Прежде чем расстаться с женой навсегда, Адам бережно сдул с ее лица снежинки. Правда, они тотчас снова налетели. И снова он сдул их, дохнув бессильным теплом в тысячелетнее лицо Евы. Оно было напухшее от морщин, словно под кожей у нее проросли корни той долгой, тяжкой жизни, которую им завещал Бог. Только Адам и через этот ветхий лик всегда видел юную, райскую Еву…

Он всхлипнул, как закашлялся.

Любил ли он Еву, как теперь люди, молодые и старые, любят друг друга, Адам не знал. Он не выбирал ее. Она была плоть от плоти его, и сейчас он как бы хоронил самого себя. Он будто бы умер в ней и в то же время остался жить мертвым.

Адам вгляделся в дорогу, которая вела к нему на гору. И плакальщиц не видно, хотя он, договариваясь с ними, обещал каждой и сыра, и вина, и благовоний. Не много, но обещал. Много, в достатке сейчас ни у кого не было. Второй год земля ни весной, ни осенью не знала дождей. Даже летняя роса не накрывала полей. Люди по всей долине извели и зайцев, и вепрей, даже шакалов и тушканчиков. Адам жил на горе и видел, что там, внизу, над городом, больше не роятся резвые голуби. Их тоже или съели, или обменяли на зерно.

 

Уже триста лет Адам и Ева жили в пещере на горе. В долине у них остался хороший дом из обожженного кирпича, а во дворе в колодце никогда не исчезала, на зависть многим, такая чистая и легкая вода, какую они пили только в Раю. И все-таки они ушли, потому что люди век от века все больше сторонились их, а порой даже открыто ненавидели. Особенно доставалось Еве. Однажды соседка, зайдя за водой, будто бы случайно ударила ее по пальцам крышкой колодца и не сдержалась, захохотала, глядя, как Ева страдает от боли.

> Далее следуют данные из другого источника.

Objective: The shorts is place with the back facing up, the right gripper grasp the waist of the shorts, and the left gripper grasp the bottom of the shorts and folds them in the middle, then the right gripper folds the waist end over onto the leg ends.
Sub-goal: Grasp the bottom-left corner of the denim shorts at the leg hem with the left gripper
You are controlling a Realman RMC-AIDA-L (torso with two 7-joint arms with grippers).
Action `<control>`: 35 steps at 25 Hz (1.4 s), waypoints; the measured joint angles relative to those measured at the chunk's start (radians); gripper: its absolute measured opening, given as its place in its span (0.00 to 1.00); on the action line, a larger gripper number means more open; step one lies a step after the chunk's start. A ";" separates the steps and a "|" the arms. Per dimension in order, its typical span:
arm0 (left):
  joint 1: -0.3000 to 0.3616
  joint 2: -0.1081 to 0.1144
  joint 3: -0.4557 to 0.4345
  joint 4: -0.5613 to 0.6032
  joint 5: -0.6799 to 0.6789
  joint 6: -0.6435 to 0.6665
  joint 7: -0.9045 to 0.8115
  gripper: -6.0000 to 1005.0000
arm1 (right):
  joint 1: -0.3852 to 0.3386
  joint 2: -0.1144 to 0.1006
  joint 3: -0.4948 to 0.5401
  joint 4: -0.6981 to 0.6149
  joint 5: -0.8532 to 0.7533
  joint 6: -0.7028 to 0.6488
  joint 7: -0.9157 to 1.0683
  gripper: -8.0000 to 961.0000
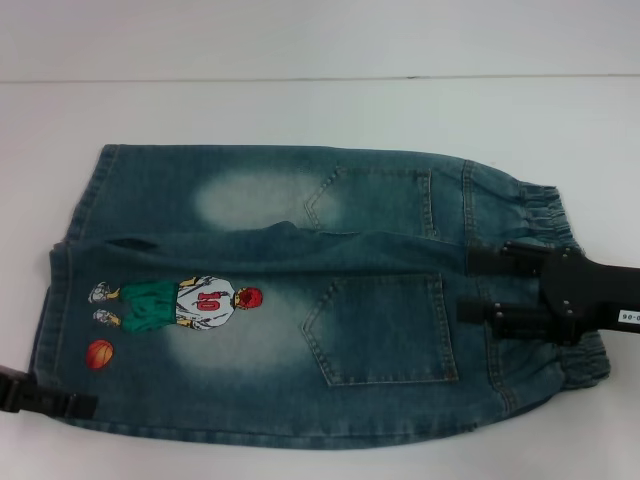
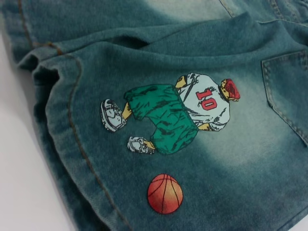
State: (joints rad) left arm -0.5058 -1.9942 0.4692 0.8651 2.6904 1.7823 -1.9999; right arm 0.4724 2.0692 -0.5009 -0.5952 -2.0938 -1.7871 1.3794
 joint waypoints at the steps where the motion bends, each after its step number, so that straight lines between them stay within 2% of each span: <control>1: 0.001 0.000 -0.001 0.000 -0.001 0.000 0.001 0.93 | 0.000 0.000 0.001 0.000 0.000 0.000 0.000 0.88; 6: 0.001 0.000 -0.004 0.000 -0.001 -0.001 -0.004 0.93 | 0.001 0.000 0.002 0.000 0.000 -0.001 -0.001 0.88; 11: 0.000 0.000 -0.006 0.000 -0.001 -0.001 -0.007 0.78 | 0.002 0.000 0.002 0.000 0.000 -0.001 -0.002 0.88; 19: -0.014 -0.004 -0.007 -0.002 -0.003 -0.027 -0.034 0.75 | 0.003 0.000 0.005 0.000 0.000 -0.005 -0.002 0.88; 25: -0.029 0.000 -0.001 -0.011 -0.003 -0.026 -0.037 0.54 | 0.003 0.000 0.006 0.000 0.000 -0.009 -0.002 0.88; 35: -0.038 0.000 0.002 -0.022 -0.003 -0.026 -0.039 0.10 | 0.001 -0.001 0.009 0.000 0.000 -0.011 -0.002 0.88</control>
State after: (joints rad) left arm -0.5441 -1.9940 0.4710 0.8428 2.6873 1.7565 -2.0386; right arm 0.4731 2.0678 -0.4920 -0.5952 -2.0938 -1.7983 1.3774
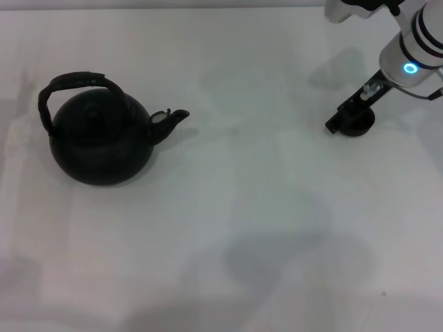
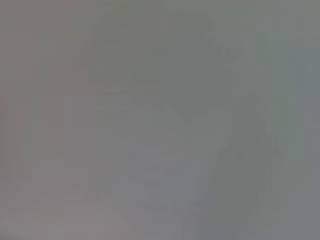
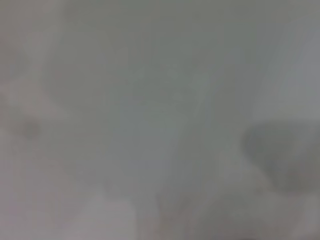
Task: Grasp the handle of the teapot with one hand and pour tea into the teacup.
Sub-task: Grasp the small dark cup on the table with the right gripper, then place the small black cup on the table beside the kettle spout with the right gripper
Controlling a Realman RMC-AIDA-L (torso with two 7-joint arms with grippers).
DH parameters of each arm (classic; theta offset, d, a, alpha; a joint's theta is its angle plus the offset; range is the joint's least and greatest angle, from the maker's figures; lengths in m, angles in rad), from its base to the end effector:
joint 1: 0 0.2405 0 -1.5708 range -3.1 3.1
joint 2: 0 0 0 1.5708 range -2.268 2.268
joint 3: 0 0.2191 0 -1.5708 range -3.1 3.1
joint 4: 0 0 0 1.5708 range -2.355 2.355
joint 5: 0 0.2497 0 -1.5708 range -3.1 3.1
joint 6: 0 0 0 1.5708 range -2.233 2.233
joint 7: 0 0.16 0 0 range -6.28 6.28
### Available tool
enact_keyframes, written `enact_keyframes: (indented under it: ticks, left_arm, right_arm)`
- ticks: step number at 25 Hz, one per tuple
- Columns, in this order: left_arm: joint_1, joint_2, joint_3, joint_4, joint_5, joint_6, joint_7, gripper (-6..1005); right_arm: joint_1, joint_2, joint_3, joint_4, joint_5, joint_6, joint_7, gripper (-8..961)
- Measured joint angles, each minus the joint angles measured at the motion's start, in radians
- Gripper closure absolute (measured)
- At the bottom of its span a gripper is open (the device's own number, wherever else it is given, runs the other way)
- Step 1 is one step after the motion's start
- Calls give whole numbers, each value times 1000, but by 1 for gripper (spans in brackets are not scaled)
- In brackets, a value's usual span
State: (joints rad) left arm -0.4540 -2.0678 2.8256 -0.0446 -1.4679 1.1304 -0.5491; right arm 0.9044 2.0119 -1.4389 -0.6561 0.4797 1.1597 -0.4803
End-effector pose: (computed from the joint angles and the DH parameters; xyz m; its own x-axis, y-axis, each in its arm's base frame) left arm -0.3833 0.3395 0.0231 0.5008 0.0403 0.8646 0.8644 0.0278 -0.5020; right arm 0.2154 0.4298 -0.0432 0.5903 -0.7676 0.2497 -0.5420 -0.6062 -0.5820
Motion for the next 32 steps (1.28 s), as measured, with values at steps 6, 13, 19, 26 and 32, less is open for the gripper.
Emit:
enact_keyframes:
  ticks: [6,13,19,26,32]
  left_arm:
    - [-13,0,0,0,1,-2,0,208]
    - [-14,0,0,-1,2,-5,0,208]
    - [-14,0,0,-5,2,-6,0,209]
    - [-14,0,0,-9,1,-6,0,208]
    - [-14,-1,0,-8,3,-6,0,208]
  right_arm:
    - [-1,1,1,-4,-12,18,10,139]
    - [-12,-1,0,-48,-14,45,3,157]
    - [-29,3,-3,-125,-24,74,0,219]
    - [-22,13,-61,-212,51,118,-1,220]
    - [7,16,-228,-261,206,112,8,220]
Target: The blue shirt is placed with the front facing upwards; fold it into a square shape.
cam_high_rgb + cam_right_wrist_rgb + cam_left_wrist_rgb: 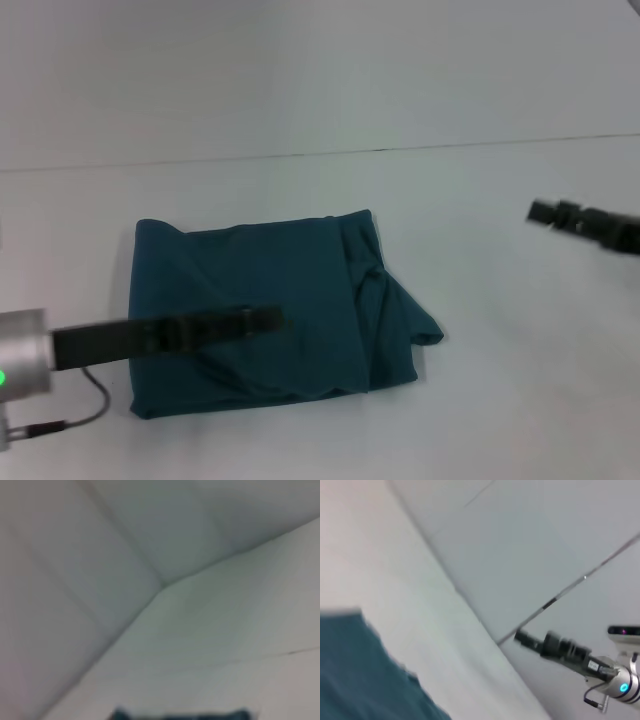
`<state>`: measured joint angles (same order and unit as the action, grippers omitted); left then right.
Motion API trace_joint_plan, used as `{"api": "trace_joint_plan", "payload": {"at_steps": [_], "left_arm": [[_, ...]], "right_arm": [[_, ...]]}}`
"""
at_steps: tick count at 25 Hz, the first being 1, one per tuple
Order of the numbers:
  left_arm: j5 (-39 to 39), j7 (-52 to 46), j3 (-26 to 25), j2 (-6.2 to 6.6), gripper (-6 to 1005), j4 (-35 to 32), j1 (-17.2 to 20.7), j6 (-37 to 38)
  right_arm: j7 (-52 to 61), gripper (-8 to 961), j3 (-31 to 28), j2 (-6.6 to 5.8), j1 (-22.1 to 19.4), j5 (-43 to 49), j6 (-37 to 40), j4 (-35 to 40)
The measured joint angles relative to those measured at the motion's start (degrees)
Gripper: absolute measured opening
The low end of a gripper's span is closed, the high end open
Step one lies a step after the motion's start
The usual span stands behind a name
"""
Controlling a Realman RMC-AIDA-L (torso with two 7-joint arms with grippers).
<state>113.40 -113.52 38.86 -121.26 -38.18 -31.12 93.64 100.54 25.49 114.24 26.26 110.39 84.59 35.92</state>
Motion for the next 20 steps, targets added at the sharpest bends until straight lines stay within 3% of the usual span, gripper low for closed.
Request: {"api": "trace_joint_plan", "payload": {"at_steps": [5,7,11,14,20], "left_arm": [[-0.17,13.24,-2.94,-0.09,907,-5.95,3.76,3.28],[1.1,14.92,-3.17,0.45,907,-6.96,4.19,3.77],[4.9,17.47,-2.98,1.16,907,-7.97,4.17,6.31],[7.16,20.5,-2.74,0.96,907,-8.72,4.21,9.06],[9.78,21.48,-2.85,0.72,907,-8.99,4.52,9.93]], "right_arm": [[-3.56,912,9.06,0.37,0.86,1.63,2.61,0.74],[-3.32,912,12.1,0.66,1.28,2.44,4.84,0.97],[-5.09,912,16.02,3.02,1.38,3.47,8.43,1.1],[-8.88,912,18.03,4.91,0.86,3.61,9.87,1.03],[-10.71,912,20.43,5.6,1.12,2.75,9.98,-0.68]]}}
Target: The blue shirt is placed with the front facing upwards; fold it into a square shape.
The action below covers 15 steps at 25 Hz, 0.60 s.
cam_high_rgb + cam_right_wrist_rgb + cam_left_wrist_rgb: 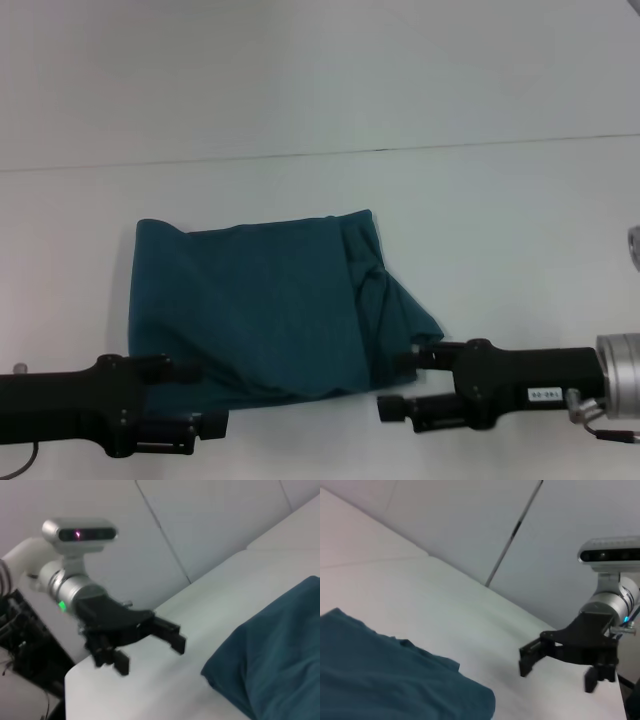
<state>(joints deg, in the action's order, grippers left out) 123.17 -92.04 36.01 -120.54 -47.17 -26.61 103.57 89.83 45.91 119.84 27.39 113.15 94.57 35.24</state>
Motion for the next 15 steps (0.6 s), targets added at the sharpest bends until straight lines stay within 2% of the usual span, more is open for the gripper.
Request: {"api": "trace_joint_plan", "payload": {"at_steps": [7,12,15], "left_arm": [[0.01,-0.11,-0.37,-1.09,907,1.05,1.13,-2.04],[-0.49,-1.97,-0.65,-1.25,907,2.16,1.66,-2.61],[-0.54,0.46,-1.24,-1.77,907,3.05,1.74,-2.86]], "right_arm": [[-1.6,912,-0.1,0.22,2.39,-1.56,-7.29,-7.12],[-6.59,912,-0.05,0.33,2.64,-5.74,-7.88,-9.94],[-8.67,912,0.35,0.32,2.67,-7.45,-7.84,-10.8]]}}
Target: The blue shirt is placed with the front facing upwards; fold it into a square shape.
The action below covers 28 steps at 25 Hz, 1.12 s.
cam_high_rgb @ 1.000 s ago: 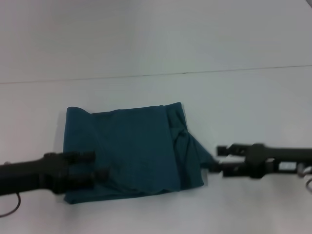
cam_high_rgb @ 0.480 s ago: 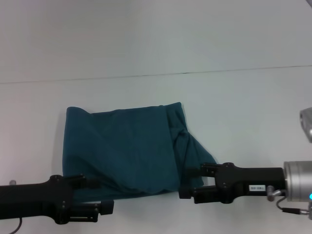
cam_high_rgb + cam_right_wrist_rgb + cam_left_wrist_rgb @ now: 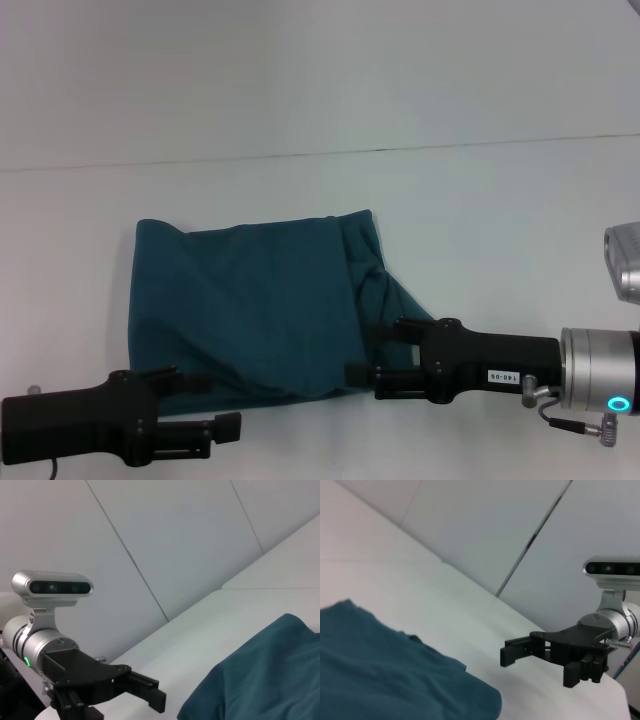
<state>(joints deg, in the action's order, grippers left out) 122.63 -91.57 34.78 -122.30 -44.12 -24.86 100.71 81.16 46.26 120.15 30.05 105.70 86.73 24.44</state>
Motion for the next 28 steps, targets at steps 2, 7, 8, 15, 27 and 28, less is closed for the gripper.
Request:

Так что они, в конце концов, ушли на гору и жили одни, сами по себе, и особенно не жалели об этом. Тем более что Енох, сын Каина, первое время часто поднимался к ним. Это был еще молодой, двухсотлетний муж, который ходил в пурпуровых одеждах, посыпал заплетенные в семь косичек волосы золотой пудрой, а из благовоний пользовал дорогое алойное дерево, которое привозили из далекого Цейлона. Енох всегда привозил подарки, обнимал Еву, целовал бороду Адама. Только если раньше он любил расспрашивать их о Рае, о том, какой из себя Бог, какие ангелы, то последнее время Енох стал раздраженно-молчаливым и торопился назад. Прошлым летом в свой последний приезд он и вовсе обидел Еву. Енох привез ей в подарок серебряную цепочку с маленькими колокольчиками, которая надевалась вокруг лодыжки.

— Мне почти тысяча лет, а ты хочешь, чтобы я уподобилась твоим розовощеким девушкам?

— Это очень дорогая безделушка! — гордо сказал Енох. — Правда, мне она досталась почти даром. Если не хочешь ее носить — обменяй на что-нибудь. Хотя бы на осла. А то как-то даже от людей стыдно: жили в Раю, знали самого Бога, а век от века пешком ходите!

…И обрил Адам в знак траура каменным, еще эдемским ножом свою бороду и свои белые, старчески нежные кудри, — и пошел вниз, в город, к Еноху, оплакать вместе смерть Евы.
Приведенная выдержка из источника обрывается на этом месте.